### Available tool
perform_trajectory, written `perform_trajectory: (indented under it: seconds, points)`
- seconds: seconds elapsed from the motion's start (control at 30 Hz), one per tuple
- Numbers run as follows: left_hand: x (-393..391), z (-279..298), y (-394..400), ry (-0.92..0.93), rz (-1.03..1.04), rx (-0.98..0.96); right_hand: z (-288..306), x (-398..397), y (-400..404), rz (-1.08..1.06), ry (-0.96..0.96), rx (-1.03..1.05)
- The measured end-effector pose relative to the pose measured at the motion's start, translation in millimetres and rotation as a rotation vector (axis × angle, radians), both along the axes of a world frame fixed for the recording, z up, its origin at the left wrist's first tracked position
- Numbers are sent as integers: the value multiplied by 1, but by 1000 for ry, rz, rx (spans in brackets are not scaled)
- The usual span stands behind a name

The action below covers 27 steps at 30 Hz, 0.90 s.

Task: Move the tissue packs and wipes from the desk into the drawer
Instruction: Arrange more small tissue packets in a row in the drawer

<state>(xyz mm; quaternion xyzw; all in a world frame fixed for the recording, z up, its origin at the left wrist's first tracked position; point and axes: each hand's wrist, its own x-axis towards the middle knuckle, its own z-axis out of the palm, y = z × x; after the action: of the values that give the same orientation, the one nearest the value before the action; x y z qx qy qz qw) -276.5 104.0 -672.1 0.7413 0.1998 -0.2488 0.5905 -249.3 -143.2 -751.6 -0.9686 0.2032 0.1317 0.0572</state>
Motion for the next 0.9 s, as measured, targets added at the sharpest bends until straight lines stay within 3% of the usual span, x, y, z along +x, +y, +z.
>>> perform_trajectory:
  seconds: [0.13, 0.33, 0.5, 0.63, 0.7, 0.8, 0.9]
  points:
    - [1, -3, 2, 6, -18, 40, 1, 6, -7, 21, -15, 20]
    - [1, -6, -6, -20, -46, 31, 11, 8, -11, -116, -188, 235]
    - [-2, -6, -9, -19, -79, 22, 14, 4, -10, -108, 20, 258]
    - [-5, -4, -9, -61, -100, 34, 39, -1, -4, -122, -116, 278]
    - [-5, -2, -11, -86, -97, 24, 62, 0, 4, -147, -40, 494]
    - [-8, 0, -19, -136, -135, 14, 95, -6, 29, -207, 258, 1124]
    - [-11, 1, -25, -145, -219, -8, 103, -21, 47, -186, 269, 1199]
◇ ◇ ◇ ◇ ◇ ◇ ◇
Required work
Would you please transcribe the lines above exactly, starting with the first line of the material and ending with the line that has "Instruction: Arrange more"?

Answer section
### Available tool
perform_trajectory, written `perform_trajectory: (indented under it: seconds, points)`
- seconds: seconds elapsed from the motion's start (control at 30 Hz), one per tuple
- Numbers run as follows: left_hand: x (-393..391), z (-279..298), y (-394..400), ry (-0.92..0.93), rz (-1.03..1.04), rx (-0.98..0.96); right_hand: z (-288..306), x (-398..397), y (-400..404), rz (-1.08..1.06), ry (-0.96..0.96), rx (-1.03..1.05)
- The measured end-effector pose relative to the pose measured at the motion's start, translation in millimetres and rotation as a rotation vector (axis × angle, radians), both along the axes of a world frame fixed for the recording, z up, its origin at the left wrist's first tracked position
- Numbers are sent as integers: the value multiplied by 1, but by 1000 for ry, rz, rx (spans in brackets are not scaled)
- The usual span stands behind a name

The action below covers 27 steps at 30 Hz, 0.90 s.

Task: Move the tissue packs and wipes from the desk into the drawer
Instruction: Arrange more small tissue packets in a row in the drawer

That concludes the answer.